#### Problem to work on
Take the data below and filter it for lines containing the word "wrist"; show each line found.

[Data extracted from a collection]

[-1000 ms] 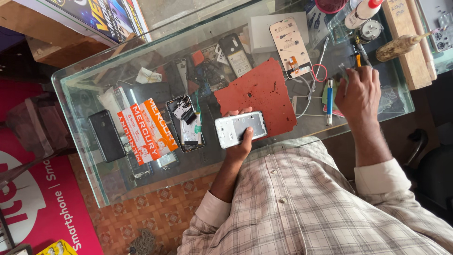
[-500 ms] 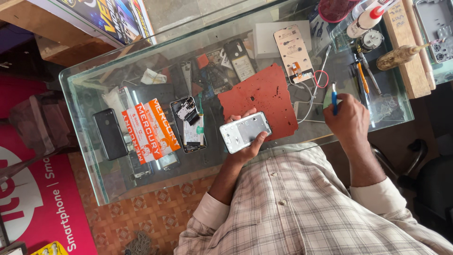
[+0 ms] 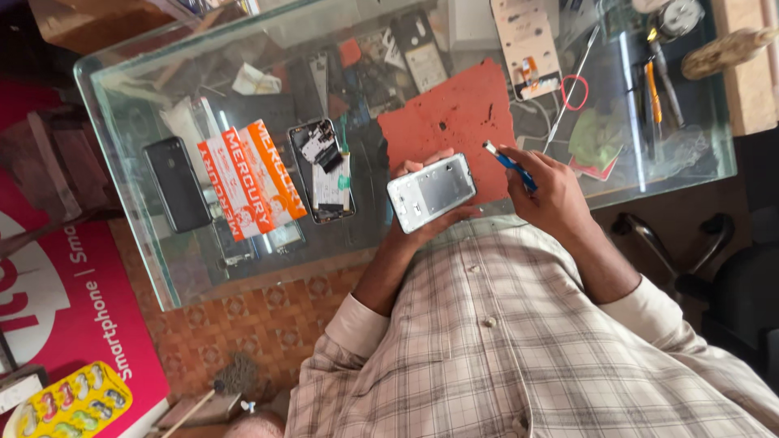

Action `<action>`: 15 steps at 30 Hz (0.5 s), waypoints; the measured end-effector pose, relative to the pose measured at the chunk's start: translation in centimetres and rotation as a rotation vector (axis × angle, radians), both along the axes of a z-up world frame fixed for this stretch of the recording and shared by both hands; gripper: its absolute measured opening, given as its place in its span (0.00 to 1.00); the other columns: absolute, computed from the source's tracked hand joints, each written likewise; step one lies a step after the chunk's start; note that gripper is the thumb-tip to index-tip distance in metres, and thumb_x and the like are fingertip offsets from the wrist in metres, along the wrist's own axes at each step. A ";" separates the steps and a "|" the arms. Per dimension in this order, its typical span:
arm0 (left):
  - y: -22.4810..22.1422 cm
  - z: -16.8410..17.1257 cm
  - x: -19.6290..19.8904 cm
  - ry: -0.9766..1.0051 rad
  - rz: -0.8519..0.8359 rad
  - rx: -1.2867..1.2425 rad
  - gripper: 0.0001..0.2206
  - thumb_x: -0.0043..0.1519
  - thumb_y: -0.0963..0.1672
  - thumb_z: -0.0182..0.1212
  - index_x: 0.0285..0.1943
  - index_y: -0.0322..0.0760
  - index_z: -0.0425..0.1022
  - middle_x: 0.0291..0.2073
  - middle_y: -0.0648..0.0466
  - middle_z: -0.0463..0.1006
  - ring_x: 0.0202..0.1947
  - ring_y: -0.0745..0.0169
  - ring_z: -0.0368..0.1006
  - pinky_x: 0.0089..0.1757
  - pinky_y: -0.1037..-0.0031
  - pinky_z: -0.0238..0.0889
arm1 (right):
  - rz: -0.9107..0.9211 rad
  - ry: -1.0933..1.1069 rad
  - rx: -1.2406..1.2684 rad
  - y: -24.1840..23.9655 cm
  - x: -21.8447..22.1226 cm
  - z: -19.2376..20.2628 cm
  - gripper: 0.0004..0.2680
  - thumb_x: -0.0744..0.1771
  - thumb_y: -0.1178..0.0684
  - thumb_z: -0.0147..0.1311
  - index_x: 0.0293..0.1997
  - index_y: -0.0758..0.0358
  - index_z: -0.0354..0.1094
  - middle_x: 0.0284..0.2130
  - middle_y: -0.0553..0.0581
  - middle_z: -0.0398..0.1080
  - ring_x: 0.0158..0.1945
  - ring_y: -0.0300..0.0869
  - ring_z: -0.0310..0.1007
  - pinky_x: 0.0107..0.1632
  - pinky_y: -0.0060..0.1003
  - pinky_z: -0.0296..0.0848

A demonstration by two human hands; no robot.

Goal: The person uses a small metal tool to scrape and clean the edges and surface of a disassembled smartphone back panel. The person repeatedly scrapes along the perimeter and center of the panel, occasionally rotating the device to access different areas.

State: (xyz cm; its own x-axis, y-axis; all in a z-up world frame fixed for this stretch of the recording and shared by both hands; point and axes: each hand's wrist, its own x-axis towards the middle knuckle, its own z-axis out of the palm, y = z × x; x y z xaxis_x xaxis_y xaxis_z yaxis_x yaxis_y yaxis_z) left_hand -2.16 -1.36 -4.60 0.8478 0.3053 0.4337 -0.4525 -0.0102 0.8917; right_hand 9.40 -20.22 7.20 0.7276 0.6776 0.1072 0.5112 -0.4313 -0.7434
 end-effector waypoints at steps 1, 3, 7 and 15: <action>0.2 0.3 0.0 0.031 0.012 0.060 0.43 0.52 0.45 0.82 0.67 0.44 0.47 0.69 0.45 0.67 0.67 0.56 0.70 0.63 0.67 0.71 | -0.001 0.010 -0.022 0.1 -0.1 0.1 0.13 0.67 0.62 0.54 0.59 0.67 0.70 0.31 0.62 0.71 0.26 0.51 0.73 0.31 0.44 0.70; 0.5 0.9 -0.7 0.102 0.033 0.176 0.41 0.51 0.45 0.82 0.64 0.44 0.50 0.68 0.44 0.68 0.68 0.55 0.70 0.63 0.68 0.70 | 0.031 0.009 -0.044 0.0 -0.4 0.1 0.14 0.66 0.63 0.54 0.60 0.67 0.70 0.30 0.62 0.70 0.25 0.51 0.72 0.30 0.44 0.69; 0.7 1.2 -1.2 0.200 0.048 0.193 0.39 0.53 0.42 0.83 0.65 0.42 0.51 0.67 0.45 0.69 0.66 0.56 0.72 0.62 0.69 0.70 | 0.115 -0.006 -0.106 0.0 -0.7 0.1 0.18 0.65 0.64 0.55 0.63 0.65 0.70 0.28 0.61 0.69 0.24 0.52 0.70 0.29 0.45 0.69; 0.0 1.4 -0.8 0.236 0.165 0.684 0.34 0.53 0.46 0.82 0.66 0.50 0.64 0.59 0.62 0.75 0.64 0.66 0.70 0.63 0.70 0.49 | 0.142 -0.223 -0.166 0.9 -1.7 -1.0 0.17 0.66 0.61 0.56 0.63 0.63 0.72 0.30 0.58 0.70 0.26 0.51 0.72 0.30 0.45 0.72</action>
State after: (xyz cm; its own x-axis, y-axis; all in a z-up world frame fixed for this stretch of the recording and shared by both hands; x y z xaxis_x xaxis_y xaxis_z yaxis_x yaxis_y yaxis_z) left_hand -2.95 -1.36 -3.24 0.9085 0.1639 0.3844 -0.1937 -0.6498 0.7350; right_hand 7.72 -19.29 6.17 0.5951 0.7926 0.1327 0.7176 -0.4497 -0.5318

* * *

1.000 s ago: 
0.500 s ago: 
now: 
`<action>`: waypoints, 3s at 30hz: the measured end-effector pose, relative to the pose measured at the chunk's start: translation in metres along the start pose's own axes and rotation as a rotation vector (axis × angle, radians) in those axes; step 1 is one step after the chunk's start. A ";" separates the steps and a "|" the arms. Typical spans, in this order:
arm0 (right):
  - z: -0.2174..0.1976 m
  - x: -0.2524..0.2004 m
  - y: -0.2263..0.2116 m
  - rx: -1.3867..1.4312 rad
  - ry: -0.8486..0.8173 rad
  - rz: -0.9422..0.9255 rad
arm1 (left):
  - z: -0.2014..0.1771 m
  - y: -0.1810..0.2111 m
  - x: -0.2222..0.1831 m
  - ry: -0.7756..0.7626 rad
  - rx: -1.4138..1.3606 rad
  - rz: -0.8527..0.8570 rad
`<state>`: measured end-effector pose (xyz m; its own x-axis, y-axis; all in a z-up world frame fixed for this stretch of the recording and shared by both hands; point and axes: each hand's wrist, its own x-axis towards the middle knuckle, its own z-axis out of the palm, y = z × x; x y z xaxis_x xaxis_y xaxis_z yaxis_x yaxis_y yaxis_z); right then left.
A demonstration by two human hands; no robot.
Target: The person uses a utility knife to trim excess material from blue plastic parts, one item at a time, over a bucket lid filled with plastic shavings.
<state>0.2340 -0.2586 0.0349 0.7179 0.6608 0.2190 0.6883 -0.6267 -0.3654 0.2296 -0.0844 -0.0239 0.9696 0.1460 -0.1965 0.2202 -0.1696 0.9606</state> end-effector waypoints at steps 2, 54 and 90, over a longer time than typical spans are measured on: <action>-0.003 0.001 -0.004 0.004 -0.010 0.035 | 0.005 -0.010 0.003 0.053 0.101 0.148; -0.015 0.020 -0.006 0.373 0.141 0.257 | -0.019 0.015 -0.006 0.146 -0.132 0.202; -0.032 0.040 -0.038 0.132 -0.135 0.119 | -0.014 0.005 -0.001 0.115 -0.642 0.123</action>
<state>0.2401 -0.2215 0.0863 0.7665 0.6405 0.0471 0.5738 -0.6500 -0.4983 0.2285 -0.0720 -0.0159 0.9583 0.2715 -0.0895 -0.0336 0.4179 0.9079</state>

#### Solution
Action `<action>`: 15 steps at 30 Hz (0.5 s), waypoints; the measured end-effector pose, relative to the pose measured at the chunk's start: translation in centimetres and rotation as a rotation vector (axis × angle, radians), both along the axes of a z-up world frame fixed for this stretch of the recording and shared by both hands; gripper: its absolute measured opening, given as its place in its span (0.00 to 1.00); the other columns: absolute, computed from the source's tracked hand joints, each written likewise; step one lies a step after the chunk's start; note that gripper is the thumb-tip to index-tip distance in metres, and thumb_x and the like are fingertip offsets from the wrist in metres, along the wrist's own axes at each step. A ";" separates the steps and a "|" the arms. Per dimension in this order, its typical span:
State: (xyz cm; its own x-axis, y-axis; all in a z-up world frame fixed for this stretch of the recording and shared by both hands; point and axes: each hand's wrist, its own x-axis towards the middle knuckle, its own z-axis out of the palm, y = z × x; x y z xaxis_x xaxis_y xaxis_z yaxis_x yaxis_y yaxis_z) left_hand -2.16 -1.36 -4.60 0.8478 0.3053 0.4337 -0.4525 -0.0102 0.8917; right_hand 9.40 -20.22 7.20 0.7276 0.6776 0.1072 0.5112 -0.4313 -0.7434
`<state>`: measured end-effector pose (xyz m; its own x-axis, y-axis; all in a z-up world frame fixed for this stretch of the recording and shared by both hands; point and axes: each hand's wrist, its own x-axis towards the middle knuckle, its own z-axis out of the palm, y = z × x; x y z xaxis_x xaxis_y xaxis_z yaxis_x yaxis_y yaxis_z); right then left.

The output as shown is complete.